Bach was asked Tuesday what has changed in the last 13 months that led to the IOC updating its recommendations.

He reiterated previous comments that, after the invasion and before the initial February 2022 recommendations, some governments refused to issue visas for Russians and Belarusians to compete, and other governments threatened withdrawing funding from athletes who competed against Russians and Belarusians. He also said the safety of Russians and Belarusians at competitions was at risk at the time.

Bach said that Russians and Belarusians have been competing in sports including tennis, the NHL and soccer (while not representing their countries) and that “it’s already working.”

“The question, which has been discussed in many of these consultations, is why should what is possible in all these sports not be possible in swimming, table tennis, wrestling or any other sport?” Bach said.

Bach then read a section of remarks that a United Nations cultural rights appointee made last week.

“We have to start from agreeing that these states [Russia and Belarus] are going to be excluded,” Bach read, in part. “The issue is what happens with individuals. … The blanket prohibition of Russian and Belarusian athletes and artists cannot continue. It is a flagrant violation of human rights. The idea is not that we are going to recognize human rights to people who are like us and with whom we agree on their actions and on their behavior. The idea is that anyone has the right not to be discriminated on the basis of their passport.”

The IOC’s Tuesday recommendations included not allowing “teams of athletes” from Russia and Belarus to return.

If Russia continues to be excluded from team sports and team events, it could further impact 2024 Olympic qualification.

The international basketball federation (FIBA) recently set an April 28 deadline to decide whether to allow Russia to compete in an Olympic men’s qualifying tournament. For women’s basketball, the draw for a European Olympic qualifying tournament has already been made without Russia.

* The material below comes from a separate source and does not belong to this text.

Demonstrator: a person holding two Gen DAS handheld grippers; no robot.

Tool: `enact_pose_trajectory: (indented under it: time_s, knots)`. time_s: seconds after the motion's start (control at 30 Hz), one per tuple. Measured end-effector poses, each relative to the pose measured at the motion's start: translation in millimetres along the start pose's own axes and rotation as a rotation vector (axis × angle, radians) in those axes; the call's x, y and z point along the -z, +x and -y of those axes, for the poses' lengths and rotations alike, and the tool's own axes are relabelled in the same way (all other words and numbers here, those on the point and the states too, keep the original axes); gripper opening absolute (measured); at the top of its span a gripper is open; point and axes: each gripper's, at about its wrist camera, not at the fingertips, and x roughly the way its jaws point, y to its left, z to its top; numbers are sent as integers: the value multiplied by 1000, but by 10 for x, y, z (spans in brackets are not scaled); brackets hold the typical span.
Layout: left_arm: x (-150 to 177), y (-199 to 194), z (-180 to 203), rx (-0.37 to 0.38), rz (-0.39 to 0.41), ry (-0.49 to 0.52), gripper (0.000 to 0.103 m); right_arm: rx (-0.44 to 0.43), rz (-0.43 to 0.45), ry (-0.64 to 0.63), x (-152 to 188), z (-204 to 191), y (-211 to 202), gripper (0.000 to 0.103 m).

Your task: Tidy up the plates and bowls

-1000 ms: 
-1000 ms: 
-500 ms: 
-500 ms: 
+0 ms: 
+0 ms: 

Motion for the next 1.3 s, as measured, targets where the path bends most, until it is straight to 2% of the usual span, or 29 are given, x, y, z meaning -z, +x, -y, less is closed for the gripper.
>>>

In gymnastics, the ban has already extended long enough that, under current rules, Russian gymnasts cannot qualify for men’s and women’s team events at the Paris Games, but can still qualify for individual events if the ban is lifted.

Gymnasts from Russia swept the men’s and women’s team titles in Tokyo, where Russians in all sports competed for the Russian Olympic Committee rather than for Russia due to punishment for the nation’s doping violations. There were no Russian flags or anthems, conditions that the IOC also recommends for any return from the current ban for the war in Ukraine.

Seb Coe, the president of World Athletics, said last week that Russian and Belarusian athletes remain banned from track and field for the “foreseeable future.”

World Aquatics, the international governing body for swimming, diving and water polo, said after the IOC’s updated recommendations that it will continue to “consider developments impacting the situation” of Russian and Belarusian athletes and that “further updates will be provided when appropriate.”

The IOC’s sanctions against Russia and Belarus and their governments remain in place, including disallowing international competitions to be held in those countries.

On Monday, Ukraine’s sports minister said in a statement that Ukraine “strongly urges” that Russian and Belarusian athletes remain banned.